3.7.1.6 Code and Compliance Security

Code and compliance security is a crucial aspect of the DGT platform, ensuring the integrity of the codebase and adherence to regulatory requirements. The following elements contribute to code and compliance security within DGT:

• Open Code Storage and Audit: DGT adopts an open code storage approach, making the codebase transparent and accessible for scrutiny. This allows independent security audits and reviews to validate the integrity and reliability of the code. Regular code reviews and checks contribute to identifying and addressing potential vulnerabilities or weaknesses in the platform.

• Security Testing: DGT conducts regular security checks as part of dedicated testing efforts. These security assessments aim to identify and mitigate any vulnerabilities or weaknesses in the platform. By proactively testing and assessing the security of the system, DGT can address potential risks and ensure a robust and secure environment.

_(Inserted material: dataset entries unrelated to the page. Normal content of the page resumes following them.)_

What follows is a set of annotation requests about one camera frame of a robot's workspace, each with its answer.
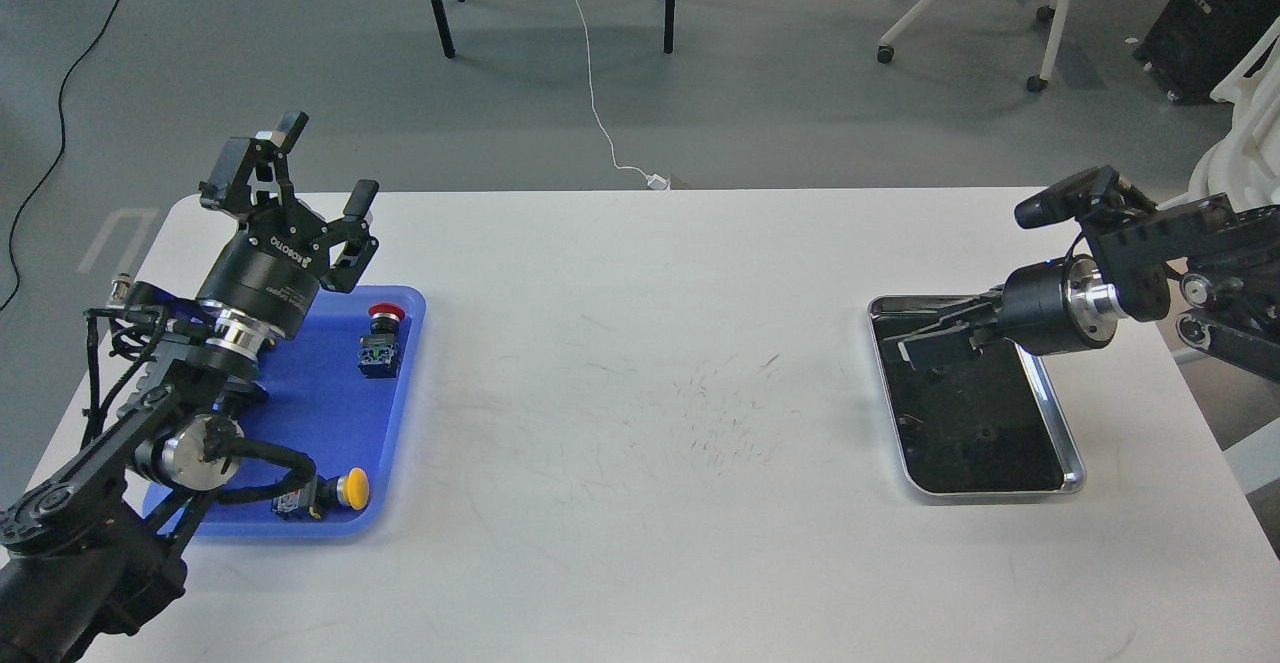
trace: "yellow button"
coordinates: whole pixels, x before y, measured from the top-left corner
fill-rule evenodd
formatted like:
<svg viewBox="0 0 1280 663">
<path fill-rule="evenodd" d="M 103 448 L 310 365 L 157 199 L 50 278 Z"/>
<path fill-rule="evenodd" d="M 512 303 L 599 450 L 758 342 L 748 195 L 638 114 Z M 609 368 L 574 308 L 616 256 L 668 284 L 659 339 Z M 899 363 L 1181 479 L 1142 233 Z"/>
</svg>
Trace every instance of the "yellow button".
<svg viewBox="0 0 1280 663">
<path fill-rule="evenodd" d="M 369 506 L 369 476 L 364 468 L 352 468 L 338 479 L 338 502 L 356 511 L 364 511 Z"/>
</svg>

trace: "gray floor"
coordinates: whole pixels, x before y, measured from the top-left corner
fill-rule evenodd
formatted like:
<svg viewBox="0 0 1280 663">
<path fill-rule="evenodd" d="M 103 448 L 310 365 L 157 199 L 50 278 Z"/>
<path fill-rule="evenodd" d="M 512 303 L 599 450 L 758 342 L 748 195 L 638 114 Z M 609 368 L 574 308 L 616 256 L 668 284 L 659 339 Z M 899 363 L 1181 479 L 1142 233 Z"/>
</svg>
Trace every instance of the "gray floor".
<svg viewBox="0 0 1280 663">
<path fill-rule="evenodd" d="M 0 0 L 5 225 L 52 160 L 59 79 L 110 1 Z M 1170 106 L 1130 58 L 1126 38 L 1167 0 L 1074 0 L 1042 95 L 1023 88 L 1044 37 L 1034 0 L 948 0 L 891 67 L 874 61 L 876 40 L 915 0 L 678 1 L 672 56 L 659 1 L 582 6 L 620 161 L 695 188 L 1046 186 L 1111 163 L 1166 198 L 1230 127 L 1229 108 Z M 357 177 L 385 189 L 643 186 L 612 170 L 595 129 L 573 0 L 448 10 L 453 61 L 428 0 L 123 0 L 68 86 L 67 157 L 17 236 L 23 285 L 0 314 L 0 500 L 20 493 L 82 376 L 79 312 L 128 259 L 122 225 L 77 271 L 102 221 L 195 192 L 229 134 L 311 113 L 293 156 L 303 195 Z M 0 291 L 12 284 L 0 271 Z"/>
</svg>

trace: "cylindrical motor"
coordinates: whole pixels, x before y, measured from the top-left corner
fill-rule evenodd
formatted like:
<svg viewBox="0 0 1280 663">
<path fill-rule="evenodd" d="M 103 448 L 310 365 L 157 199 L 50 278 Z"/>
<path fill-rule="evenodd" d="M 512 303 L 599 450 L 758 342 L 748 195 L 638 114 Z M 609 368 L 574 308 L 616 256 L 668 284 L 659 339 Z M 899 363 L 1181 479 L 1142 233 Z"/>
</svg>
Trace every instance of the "cylindrical motor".
<svg viewBox="0 0 1280 663">
<path fill-rule="evenodd" d="M 1097 349 L 1111 343 L 1117 317 L 1115 288 L 1092 257 L 1056 259 L 1019 268 L 1005 282 L 996 326 L 1033 356 Z"/>
<path fill-rule="evenodd" d="M 236 421 L 219 413 L 196 413 L 178 430 L 161 439 L 147 439 L 133 452 L 133 470 L 165 486 L 214 490 L 239 470 L 238 458 L 207 458 L 205 452 L 215 430 L 243 438 Z"/>
<path fill-rule="evenodd" d="M 264 253 L 266 244 L 289 259 Z M 303 270 L 310 262 L 310 252 L 303 256 L 274 236 L 260 241 L 239 233 L 223 248 L 196 298 L 236 308 L 292 339 L 320 291 L 320 280 Z"/>
</svg>

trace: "black cable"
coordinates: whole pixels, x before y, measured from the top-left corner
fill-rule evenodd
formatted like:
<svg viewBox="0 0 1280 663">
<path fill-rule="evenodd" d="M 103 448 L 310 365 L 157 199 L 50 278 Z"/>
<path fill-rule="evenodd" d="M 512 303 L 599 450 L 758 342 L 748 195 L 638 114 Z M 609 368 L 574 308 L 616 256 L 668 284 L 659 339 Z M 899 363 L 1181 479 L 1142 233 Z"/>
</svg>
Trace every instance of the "black cable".
<svg viewBox="0 0 1280 663">
<path fill-rule="evenodd" d="M 96 420 L 88 421 L 84 425 L 84 440 L 93 440 L 95 438 L 102 435 L 102 427 L 105 426 L 106 422 L 106 413 L 111 411 L 111 404 L 115 403 L 115 397 L 120 394 L 120 390 L 124 390 L 124 385 L 128 384 L 128 381 L 132 380 L 133 376 L 138 375 L 138 371 L 142 370 L 142 366 L 152 362 L 151 353 L 155 353 L 155 349 L 159 348 L 160 346 L 160 340 L 164 339 L 164 326 L 165 321 L 168 321 L 169 317 L 165 315 L 164 308 L 148 312 L 151 312 L 151 315 L 155 316 L 155 325 L 152 326 L 151 330 L 151 340 L 147 340 L 146 347 L 142 348 L 142 351 L 138 353 L 138 357 L 134 358 L 132 363 L 129 363 L 128 370 L 125 370 L 124 375 L 122 375 L 120 379 L 115 381 L 115 385 L 111 387 L 111 390 L 106 390 L 106 398 L 104 398 L 101 403 L 95 402 L 93 408 L 97 410 L 97 417 Z"/>
<path fill-rule="evenodd" d="M 97 438 L 93 434 L 95 421 L 101 420 L 101 413 L 99 412 L 99 395 L 101 394 L 102 384 L 101 376 L 99 375 L 97 367 L 97 314 L 93 311 L 87 311 L 84 314 L 84 320 L 88 324 L 88 334 L 84 338 L 84 349 L 88 356 L 88 408 L 84 410 L 84 435 L 81 438 L 81 449 L 88 448 L 91 440 Z"/>
<path fill-rule="evenodd" d="M 270 500 L 285 493 L 298 490 L 311 483 L 316 475 L 315 461 L 310 454 L 275 445 L 261 440 L 247 438 L 228 438 L 218 453 L 221 457 L 236 454 L 241 458 L 257 458 L 273 466 L 288 468 L 289 472 L 271 485 L 238 486 L 232 490 L 218 491 L 218 502 L 225 504 L 253 503 L 257 500 Z"/>
<path fill-rule="evenodd" d="M 1070 259 L 1075 257 L 1075 247 L 1083 239 L 1084 239 L 1084 230 L 1080 230 L 1079 236 L 1075 236 L 1075 239 L 1071 242 L 1071 247 L 1066 250 L 1066 256 L 1062 256 L 1065 261 L 1070 261 Z"/>
<path fill-rule="evenodd" d="M 9 303 L 13 301 L 15 294 L 18 294 L 18 289 L 22 288 L 22 271 L 18 270 L 18 257 L 15 257 L 13 252 L 13 239 L 14 234 L 18 233 L 18 220 L 22 218 L 22 212 L 27 210 L 27 204 L 31 204 L 31 200 L 36 197 L 41 186 L 45 186 L 45 180 L 49 180 L 54 168 L 56 168 L 63 160 L 63 154 L 67 154 L 67 113 L 63 110 L 63 97 L 64 93 L 67 93 L 67 82 L 72 78 L 72 72 L 76 70 L 79 63 L 97 47 L 97 42 L 102 38 L 102 35 L 106 33 L 106 26 L 111 24 L 111 17 L 115 15 L 115 10 L 120 6 L 120 1 L 122 0 L 115 0 L 115 3 L 111 3 L 111 10 L 106 13 L 106 20 L 102 20 L 102 28 L 97 31 L 97 35 L 95 35 L 92 44 L 88 44 L 88 47 L 84 49 L 76 61 L 72 63 L 72 67 L 67 69 L 67 76 L 63 77 L 63 83 L 58 86 L 58 156 L 54 157 L 54 163 L 50 163 L 49 170 L 45 172 L 45 175 L 40 177 L 40 183 L 37 183 L 36 187 L 31 189 L 31 193 L 23 198 L 20 206 L 18 206 L 18 212 L 14 212 L 13 225 L 9 225 L 9 266 L 13 268 L 14 282 L 13 292 L 4 300 L 4 303 L 0 303 L 0 312 L 9 307 Z"/>
</svg>

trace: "black power cord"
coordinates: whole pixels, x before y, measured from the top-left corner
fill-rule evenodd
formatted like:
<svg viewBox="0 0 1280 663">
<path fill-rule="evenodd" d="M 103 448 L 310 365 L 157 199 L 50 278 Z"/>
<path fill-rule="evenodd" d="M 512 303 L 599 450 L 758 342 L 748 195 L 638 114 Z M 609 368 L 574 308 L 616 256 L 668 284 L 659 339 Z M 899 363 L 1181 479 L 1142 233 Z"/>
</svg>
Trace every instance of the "black power cord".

• Standardized Security Libraries: DGT emphasizes the use of standardized security libraries for developing and implementing security measures. By relying on established and trusted security libraries, DGT ensures that security controls and protocols are implemented consistently and reliably, reducing the risk of introducing vulnerabilities or flaws through custom implementations.

• Compliance Rules and Regulations: The DGT platform allows for the establishment of rules and configurations that align with regulatory requirements. This includes setting up rules and protocols related to protected funds, asset management, transfer amounts, and other compliance-related aspects. By incorporating these rules, DGT ensures that the platform operates within the framework defined by regulators, enhancing compliance and mitigating potential risks.

• Off-chain Notary Layer for Decentralized IDs and KYC/AML: DGT incorporates an off-chain layer managed by notaries, which facilitates the maintenance of decentralized identities (IDs) and enables Know Your Customer (KYC) and Anti-Money Laundering (AML) checks. This off-chain layer ensures that sensitive identity and compliance-related data is securely managed while still complying with regulatory requirements.